Rat's Nest
Bloggage, rants, and occasional notes of despair

Expensive or obvious?

From The Economist:

A need for nurseries

Milan's shortage of affordable childcare is a common complaint among local parents. But there are signs of change. The city has set aside €500,000 ($560,000) to finance small nurseries in the homes of local residents. About a half dozen such nurseries were up and running by mid-September, and 15 more should open by Christmas.

Bruno Simini, the city official responsible for education, promises places for 200 children unable to get into one of Milan's 117 city-run nurseries by next June. The city government has already introduced incentives for businesses to offer corporate day-care.

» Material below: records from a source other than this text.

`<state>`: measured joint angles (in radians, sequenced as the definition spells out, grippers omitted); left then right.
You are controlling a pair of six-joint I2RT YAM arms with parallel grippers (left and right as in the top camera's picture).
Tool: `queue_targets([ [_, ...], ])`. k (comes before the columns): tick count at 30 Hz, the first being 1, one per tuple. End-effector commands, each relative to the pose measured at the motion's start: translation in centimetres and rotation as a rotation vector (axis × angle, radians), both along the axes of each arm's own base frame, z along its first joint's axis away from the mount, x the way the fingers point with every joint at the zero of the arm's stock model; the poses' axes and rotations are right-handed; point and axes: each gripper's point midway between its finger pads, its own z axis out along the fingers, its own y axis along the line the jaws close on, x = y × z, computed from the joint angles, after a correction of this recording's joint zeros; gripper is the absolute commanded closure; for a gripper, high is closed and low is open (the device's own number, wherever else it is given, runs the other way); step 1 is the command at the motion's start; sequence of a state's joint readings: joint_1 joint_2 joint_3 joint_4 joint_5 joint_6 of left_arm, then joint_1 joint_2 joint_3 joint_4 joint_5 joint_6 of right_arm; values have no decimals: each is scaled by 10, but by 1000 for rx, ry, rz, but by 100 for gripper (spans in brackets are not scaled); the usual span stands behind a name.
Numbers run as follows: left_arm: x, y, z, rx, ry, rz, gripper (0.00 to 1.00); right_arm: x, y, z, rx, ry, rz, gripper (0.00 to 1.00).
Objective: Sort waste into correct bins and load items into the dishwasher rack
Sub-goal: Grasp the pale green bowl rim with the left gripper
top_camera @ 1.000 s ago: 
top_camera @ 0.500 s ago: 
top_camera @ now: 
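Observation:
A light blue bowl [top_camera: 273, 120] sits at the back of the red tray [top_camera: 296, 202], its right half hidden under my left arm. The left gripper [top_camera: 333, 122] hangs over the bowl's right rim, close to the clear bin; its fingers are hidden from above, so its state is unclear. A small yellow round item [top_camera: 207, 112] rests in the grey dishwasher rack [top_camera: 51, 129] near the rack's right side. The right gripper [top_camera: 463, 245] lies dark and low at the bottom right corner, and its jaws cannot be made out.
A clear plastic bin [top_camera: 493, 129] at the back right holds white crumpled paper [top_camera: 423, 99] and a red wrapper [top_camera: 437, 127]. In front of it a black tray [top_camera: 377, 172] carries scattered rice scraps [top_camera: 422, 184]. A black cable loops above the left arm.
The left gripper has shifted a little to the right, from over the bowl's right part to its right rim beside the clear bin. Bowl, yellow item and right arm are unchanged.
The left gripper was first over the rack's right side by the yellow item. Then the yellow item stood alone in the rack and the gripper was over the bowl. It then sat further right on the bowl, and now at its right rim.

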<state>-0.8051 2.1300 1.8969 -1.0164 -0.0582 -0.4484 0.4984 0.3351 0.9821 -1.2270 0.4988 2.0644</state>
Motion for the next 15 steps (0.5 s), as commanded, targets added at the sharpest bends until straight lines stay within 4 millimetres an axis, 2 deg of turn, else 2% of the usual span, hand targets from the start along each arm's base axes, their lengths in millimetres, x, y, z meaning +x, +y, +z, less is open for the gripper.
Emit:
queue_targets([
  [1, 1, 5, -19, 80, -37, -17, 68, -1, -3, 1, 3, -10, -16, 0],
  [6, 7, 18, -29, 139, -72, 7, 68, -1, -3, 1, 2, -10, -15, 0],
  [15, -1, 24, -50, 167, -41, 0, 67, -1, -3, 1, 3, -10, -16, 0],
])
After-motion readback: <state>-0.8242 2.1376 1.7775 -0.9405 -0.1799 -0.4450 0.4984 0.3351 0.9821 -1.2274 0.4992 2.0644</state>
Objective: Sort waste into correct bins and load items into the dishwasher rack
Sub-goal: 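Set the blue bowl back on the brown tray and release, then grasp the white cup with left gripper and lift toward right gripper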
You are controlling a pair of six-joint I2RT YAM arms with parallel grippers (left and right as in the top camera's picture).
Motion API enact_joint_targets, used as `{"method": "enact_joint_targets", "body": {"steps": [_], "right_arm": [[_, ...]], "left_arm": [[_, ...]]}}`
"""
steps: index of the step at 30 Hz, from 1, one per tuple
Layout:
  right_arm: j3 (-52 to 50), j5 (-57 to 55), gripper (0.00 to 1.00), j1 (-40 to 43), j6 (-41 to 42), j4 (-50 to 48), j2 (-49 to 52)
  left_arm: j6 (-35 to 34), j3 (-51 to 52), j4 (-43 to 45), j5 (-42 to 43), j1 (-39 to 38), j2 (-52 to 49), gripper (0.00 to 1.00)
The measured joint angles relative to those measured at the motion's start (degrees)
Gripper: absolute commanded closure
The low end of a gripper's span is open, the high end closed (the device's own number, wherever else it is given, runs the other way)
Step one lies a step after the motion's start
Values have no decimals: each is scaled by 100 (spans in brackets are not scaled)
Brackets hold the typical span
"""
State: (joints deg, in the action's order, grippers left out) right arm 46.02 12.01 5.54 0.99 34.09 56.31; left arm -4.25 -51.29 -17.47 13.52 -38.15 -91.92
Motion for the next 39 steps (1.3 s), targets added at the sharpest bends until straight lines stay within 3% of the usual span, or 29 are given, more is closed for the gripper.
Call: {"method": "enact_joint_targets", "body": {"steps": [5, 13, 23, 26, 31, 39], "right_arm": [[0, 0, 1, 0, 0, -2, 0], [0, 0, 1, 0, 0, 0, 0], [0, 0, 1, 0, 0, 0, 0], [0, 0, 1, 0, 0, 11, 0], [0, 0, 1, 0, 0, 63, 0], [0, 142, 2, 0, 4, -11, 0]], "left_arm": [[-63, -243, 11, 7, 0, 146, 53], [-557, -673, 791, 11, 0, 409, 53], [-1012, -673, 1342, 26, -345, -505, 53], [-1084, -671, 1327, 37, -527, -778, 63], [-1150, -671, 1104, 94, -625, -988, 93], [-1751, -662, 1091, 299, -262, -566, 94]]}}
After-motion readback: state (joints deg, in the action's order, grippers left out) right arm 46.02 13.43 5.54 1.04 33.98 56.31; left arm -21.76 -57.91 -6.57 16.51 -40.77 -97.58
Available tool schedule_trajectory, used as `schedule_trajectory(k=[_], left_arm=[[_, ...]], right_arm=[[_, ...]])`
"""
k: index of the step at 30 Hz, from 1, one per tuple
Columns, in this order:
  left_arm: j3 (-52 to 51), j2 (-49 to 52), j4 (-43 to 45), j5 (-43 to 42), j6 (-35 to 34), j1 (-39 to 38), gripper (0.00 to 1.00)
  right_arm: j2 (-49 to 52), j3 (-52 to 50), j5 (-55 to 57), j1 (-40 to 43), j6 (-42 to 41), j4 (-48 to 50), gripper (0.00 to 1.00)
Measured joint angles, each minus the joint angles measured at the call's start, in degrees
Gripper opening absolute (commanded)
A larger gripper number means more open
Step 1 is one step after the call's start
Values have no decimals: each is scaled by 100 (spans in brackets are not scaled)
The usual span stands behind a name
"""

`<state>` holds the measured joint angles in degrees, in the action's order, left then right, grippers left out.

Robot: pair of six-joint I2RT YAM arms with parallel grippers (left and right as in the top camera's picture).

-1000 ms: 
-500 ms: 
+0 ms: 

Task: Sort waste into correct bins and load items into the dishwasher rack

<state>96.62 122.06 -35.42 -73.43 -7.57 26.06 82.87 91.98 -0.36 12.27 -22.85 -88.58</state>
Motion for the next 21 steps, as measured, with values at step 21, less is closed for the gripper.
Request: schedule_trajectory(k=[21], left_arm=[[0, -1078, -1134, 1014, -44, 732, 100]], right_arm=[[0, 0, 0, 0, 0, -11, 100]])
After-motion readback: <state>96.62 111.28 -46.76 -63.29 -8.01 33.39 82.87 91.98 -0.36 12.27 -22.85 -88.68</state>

Some have wondered just why child care is so expensive. Some have theorized that it is because we demand perfect outcomes at a price that even the destitute can afford. Others theorize that its the litigation explosion, where a baseless allegation that one abused a child in one's care twenty years ago can cost big bucks to defend against.

I would put forth an alternate hypothesis. For 99% of human history (and for much of humanity even now), child care was provided by a mother who kept one eye on the sprogs whilst they were all pulling weeds on the family subsistence farm.

If we assume that the value of that child care was equivalent to a present-day working mom's salary, plus the benefit to the family of those pulled weeds, then the cost of child care probably hasn't changed much over the past few centuries. We've just changed the accounting; we're laying out cash instead of relying on unpaid labor.

One of the great myths of our time is that the liberal/libertarian agenda is costless and painless. It is not. The cost may be paying, the pain may be worth suffering, the result may be greatly preferable to what went before – as is the case with genuine women's liberation. But our punditry promised that there would be no cost to pay and no pain to bear. They told us – and it was because it was what we wished to hear – that there were no choices to make, that the gritty details did not need to considered, that we could have it all and all at once, not merely in child care but in every other political, social, and economic sphere.

They lied, of course. But they've found an economic and social niche in the telling of soothing lies. It is our role to laugh at them derisively, to point the finger of scorn, to tell them that they are unworthy of speaking to us unless they inject some truth and rationality into the discussion. We preferred not to do so, because the process was too difficult and unpleasant.